Sir,
We read with interest this paper which concludes that processed
and irradiated allografts provide the same clinical results as fresh
frozen ones while increasing the safety of the grafts. This is a finding
that is well known from literature and is in compliance with our own
experience. The authors fear that processing and irradiating the grafts
may have compromised their biological and mechanical properties, and claim
that “combining autologous marrow, a rich source of autologous
osteoinductive cells and growth factors, with sterile allografts” may be
the explanation for comparably good clinical performance. However, the
comparable efficacy cannot be attributed to the addition of autologous
bone marrow.
There is no “osteoinductive cell” and there is no growth factor in
bone marrow that is able to induce bone formation. Osteoinduction is
triggered by proteins that are deposited and stored in the matrix of bone,
not in the marrow.1 When set free due to fracture, osteoclastic
resorption or demineralisation, these are able to trigger the
transformation of mesenchymal stem cells into osteoblasts that
consequently build up new bone. These progenitor cells are physiologically
recruited by released growth factors through the bloodstream. Iliac crest
bone marrow contains only 181 (70 to 401) osteoprogenitor cells among 17
million nucleated cells per cc.2 It cannot be expected that injecting
a fractional amount of them into dead bone provides a relevant advantage
in comparison with physiological recruitment from the entire body,
especially considering that their survival is very unlikely outside a
vascularised environment or sophisticated culture media. Simply injecting
marrow into an allograft cannot be considered to be creating a “living
composite”, as the authors claim, since injected bone marrow cells devoid
of blood supply or culture media are doomed to rapid cell death.

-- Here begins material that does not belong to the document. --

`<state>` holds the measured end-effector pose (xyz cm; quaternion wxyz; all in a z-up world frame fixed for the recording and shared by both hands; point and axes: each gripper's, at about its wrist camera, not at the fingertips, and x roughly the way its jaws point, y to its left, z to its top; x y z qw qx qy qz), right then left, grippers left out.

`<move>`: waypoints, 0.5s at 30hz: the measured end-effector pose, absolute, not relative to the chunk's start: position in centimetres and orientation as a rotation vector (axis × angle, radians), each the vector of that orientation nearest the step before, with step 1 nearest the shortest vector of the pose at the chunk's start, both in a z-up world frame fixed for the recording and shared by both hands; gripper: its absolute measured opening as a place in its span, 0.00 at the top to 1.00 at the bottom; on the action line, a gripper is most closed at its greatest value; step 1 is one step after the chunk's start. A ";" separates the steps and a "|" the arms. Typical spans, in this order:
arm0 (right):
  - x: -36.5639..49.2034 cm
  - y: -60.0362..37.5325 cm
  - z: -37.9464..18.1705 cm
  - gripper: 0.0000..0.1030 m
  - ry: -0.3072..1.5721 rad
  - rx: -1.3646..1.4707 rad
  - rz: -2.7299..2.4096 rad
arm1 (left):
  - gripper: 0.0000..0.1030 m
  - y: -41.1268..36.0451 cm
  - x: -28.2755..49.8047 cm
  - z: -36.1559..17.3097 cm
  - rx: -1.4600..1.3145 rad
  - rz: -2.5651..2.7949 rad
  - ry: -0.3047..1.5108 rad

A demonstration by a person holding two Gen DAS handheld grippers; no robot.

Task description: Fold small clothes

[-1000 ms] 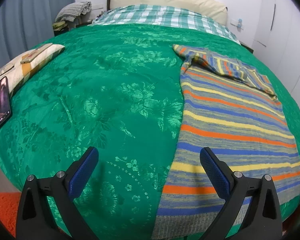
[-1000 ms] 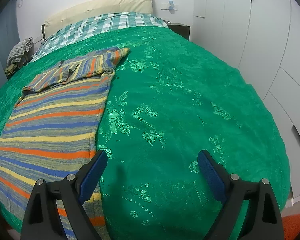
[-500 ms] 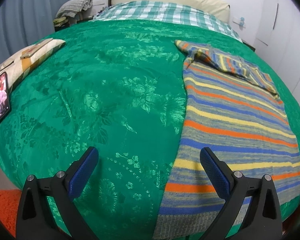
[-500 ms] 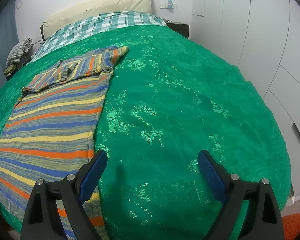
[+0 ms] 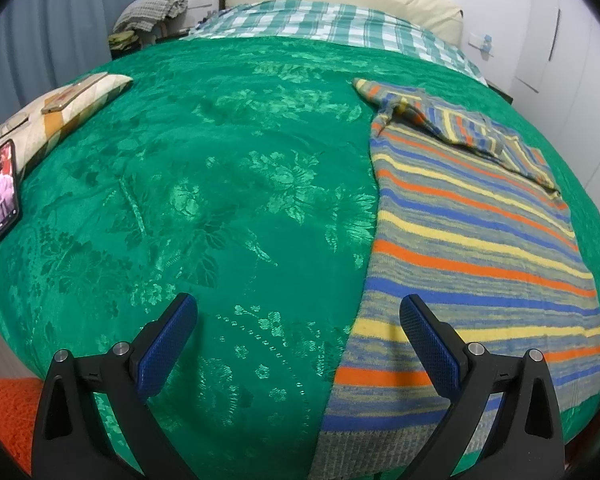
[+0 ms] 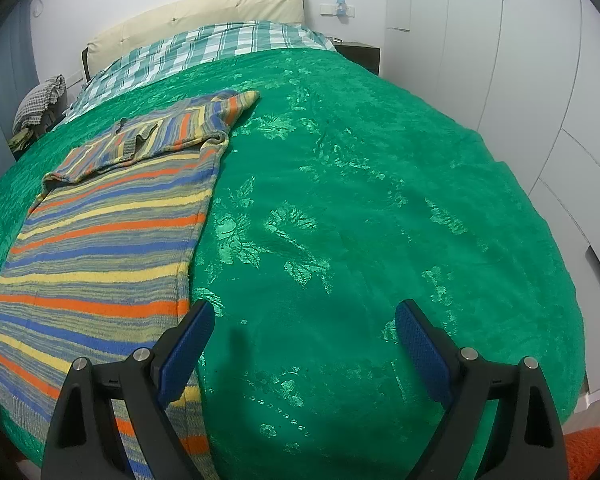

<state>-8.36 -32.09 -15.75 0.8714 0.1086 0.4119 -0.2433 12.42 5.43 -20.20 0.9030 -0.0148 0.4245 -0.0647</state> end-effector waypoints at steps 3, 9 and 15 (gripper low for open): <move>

On the other hand the fear of compromise through processing seems to
be overestimated. One reference cited by the authors clearly shows that
lipid extracted bone grafts have even better osteoconductive properties
than fresh frozen ones and possess comparable mechanical properties, even
when irradiated with 25kgy.3 One reason for improved performance is the
removal of cell surface antigens eliciting an immune response. Reports of
gamma sterilisation compromising mechanical as well as osteoinductive
properties of allograft bone have covered exclusively the behaviour of
fresh frozen bone, including all allogenic marrow. The authors cite such a
reference, where fresh frozen cortical bone has been irradiated.4
However, (as the authors of the reference admit) the differences
between irradiated and non irradiated bone are negligible, as long as the
bone is dry and free from cells and fatty bone marrow inducing free
radicals during irradiation. The processed grafts used in the study group
B are supposed to be dry and free of immunogenic cells and lipids and
therefore may be estimated to show the described advantages. These should
be sufficient to compensate for eventual compromise of osteogenic features
occurring during processing.
It therefore may be estimated that the processed bone used in the
study shows comparable, if not better, biological properties than the
unprocessed one, not surprisingly leading to comparable clinical results
independent from the addition of autologous bone marrow. An additional
invasive procedure for harvesting autologous marrow is
therefore unnecessary.
H.Winkler,
Consultant Orthopaedic Surgeon,
Osteitis Center, Privatklinik Doebling,
Vienna, Austria.
1. Mizutani H, Urist MR. The nature of bone morphogenetic protein
(BMP) fractions derived from bovine bone matrix gelatin. Clin Orthop 1982;171:213-23.
2. McLain RF, Fleming JE, Boehm CA, Muschler GF. Aspiration of
osteoprogenitor cells for augmenting spinal fusion: comparison of
progenitor cell concentrations from the vertebral body and iliac crest. J
Bone Joint Surg [Am] 2005;87-A:2655-61.
3. Thorén K, Aspenberg P, Thorngren KG. Lipid extracted bank bone: bone conductive and mechanical properties. Clin Orthop 1995;311:232-46.
4. Hamer AJ, Stockley I, Elson RA. Changes in allograft bone
irradiated at different temperatures. J Bone Joint Surg [Br] 1999;81-B:342-4.